### What you will do
The required result is a copy of each line below in which "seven" appears.

□ □ □

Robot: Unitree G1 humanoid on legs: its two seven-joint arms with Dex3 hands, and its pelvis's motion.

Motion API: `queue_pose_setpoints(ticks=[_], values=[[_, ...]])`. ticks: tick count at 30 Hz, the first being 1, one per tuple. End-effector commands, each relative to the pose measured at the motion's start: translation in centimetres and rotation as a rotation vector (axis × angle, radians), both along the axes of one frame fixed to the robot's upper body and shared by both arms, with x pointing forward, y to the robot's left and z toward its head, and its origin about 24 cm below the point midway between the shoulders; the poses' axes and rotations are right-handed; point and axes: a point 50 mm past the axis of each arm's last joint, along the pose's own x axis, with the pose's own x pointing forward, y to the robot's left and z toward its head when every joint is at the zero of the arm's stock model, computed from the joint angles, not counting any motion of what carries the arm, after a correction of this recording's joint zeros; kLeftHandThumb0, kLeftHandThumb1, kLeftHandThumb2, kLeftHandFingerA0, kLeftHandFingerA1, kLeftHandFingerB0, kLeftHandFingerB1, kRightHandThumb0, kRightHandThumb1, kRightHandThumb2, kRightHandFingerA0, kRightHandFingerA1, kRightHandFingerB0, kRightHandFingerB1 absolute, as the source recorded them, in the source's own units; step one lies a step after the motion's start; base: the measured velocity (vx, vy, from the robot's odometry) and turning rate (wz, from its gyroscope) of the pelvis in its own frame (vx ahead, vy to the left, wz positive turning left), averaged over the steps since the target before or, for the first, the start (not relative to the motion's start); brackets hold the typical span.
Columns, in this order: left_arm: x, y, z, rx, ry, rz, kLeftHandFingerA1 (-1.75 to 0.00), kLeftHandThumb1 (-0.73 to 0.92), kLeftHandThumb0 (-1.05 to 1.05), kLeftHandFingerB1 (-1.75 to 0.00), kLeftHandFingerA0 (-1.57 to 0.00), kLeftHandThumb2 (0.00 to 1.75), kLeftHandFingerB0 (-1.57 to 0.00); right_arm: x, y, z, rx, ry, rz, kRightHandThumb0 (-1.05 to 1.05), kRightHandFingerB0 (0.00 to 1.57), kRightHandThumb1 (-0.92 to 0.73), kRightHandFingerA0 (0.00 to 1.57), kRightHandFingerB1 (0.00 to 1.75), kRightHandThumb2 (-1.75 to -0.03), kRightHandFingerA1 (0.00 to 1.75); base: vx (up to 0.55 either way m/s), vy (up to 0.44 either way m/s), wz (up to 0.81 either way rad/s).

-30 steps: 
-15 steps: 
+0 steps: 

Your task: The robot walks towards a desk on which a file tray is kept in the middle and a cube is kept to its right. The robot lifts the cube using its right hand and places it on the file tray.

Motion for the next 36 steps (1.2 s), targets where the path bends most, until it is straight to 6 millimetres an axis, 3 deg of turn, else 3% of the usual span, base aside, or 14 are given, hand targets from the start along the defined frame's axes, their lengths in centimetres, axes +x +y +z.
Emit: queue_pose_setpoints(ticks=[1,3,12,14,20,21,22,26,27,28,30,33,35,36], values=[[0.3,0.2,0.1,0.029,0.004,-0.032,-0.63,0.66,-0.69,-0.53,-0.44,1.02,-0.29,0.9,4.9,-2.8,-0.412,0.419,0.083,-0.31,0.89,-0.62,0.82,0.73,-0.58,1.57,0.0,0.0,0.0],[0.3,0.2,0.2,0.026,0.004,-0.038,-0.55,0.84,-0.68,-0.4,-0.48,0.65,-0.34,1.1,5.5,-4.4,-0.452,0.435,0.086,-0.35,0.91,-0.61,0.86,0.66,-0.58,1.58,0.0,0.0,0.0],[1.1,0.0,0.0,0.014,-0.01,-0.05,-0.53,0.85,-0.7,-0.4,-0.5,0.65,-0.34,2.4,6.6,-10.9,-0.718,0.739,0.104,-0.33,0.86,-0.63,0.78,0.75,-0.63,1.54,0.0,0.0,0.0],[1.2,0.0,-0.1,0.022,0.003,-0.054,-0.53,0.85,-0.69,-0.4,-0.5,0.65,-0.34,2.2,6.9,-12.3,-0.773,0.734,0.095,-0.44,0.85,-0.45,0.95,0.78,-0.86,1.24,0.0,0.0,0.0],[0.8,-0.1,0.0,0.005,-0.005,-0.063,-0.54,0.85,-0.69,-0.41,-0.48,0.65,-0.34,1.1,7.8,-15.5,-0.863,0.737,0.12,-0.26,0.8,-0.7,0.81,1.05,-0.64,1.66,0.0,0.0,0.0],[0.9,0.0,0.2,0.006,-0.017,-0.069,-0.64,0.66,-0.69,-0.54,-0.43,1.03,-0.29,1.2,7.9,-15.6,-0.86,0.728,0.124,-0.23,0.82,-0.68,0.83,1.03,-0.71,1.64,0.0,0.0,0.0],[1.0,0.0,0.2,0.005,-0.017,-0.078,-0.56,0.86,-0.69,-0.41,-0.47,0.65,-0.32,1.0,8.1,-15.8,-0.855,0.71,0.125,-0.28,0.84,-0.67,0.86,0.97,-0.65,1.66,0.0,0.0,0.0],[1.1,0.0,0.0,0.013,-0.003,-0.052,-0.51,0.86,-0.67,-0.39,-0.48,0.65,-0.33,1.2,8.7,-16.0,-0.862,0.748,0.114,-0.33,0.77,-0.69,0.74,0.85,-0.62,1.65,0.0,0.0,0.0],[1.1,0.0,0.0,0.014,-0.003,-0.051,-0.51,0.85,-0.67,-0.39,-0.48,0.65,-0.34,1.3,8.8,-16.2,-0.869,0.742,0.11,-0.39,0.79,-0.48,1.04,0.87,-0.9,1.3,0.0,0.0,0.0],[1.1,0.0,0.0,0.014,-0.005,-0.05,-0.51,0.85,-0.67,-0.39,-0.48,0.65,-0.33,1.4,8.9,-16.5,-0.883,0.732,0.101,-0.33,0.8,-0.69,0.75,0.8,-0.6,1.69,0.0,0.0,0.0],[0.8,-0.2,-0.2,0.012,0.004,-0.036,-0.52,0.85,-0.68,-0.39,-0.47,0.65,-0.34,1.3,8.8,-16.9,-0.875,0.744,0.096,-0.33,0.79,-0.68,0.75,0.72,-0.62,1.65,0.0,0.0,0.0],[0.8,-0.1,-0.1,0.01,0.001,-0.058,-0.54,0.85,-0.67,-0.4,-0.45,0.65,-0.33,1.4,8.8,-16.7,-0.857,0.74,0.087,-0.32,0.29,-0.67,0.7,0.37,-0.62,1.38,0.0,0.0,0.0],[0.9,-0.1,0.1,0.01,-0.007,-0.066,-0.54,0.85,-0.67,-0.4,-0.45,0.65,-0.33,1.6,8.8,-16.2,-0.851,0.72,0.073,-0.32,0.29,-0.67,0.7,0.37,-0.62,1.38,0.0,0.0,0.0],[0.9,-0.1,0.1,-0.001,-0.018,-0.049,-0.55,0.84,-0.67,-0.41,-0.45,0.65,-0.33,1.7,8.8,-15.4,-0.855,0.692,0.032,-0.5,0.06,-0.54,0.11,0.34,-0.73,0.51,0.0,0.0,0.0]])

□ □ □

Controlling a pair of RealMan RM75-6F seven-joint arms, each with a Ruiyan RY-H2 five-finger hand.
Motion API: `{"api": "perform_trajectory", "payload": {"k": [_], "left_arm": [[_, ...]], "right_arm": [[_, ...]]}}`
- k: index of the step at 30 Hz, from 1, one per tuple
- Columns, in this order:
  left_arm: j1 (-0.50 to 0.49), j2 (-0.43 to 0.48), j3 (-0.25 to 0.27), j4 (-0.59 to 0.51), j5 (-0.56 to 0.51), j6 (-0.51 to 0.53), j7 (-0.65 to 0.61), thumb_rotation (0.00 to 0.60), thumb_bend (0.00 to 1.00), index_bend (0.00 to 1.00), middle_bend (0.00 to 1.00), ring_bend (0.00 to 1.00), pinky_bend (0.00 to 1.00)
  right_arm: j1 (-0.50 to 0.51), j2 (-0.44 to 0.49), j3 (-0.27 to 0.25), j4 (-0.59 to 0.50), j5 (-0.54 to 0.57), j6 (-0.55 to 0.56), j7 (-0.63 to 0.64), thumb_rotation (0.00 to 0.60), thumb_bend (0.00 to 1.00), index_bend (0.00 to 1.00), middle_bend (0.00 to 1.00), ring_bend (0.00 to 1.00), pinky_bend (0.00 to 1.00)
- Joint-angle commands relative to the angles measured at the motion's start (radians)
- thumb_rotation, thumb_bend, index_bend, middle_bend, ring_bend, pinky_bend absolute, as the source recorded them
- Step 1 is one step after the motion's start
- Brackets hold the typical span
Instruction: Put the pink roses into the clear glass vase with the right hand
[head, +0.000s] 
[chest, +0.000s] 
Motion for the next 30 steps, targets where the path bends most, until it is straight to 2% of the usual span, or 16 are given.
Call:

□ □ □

### Result of this task
Robot: Unitree G1 humanoid on legs: its two seven-joint arms with Dex3 hands, and its pelvis's motion.
Controlling a pair of RealMan RM75-6F seven-joint arms, each with a Ruiyan RY-H2 five-finger hand.

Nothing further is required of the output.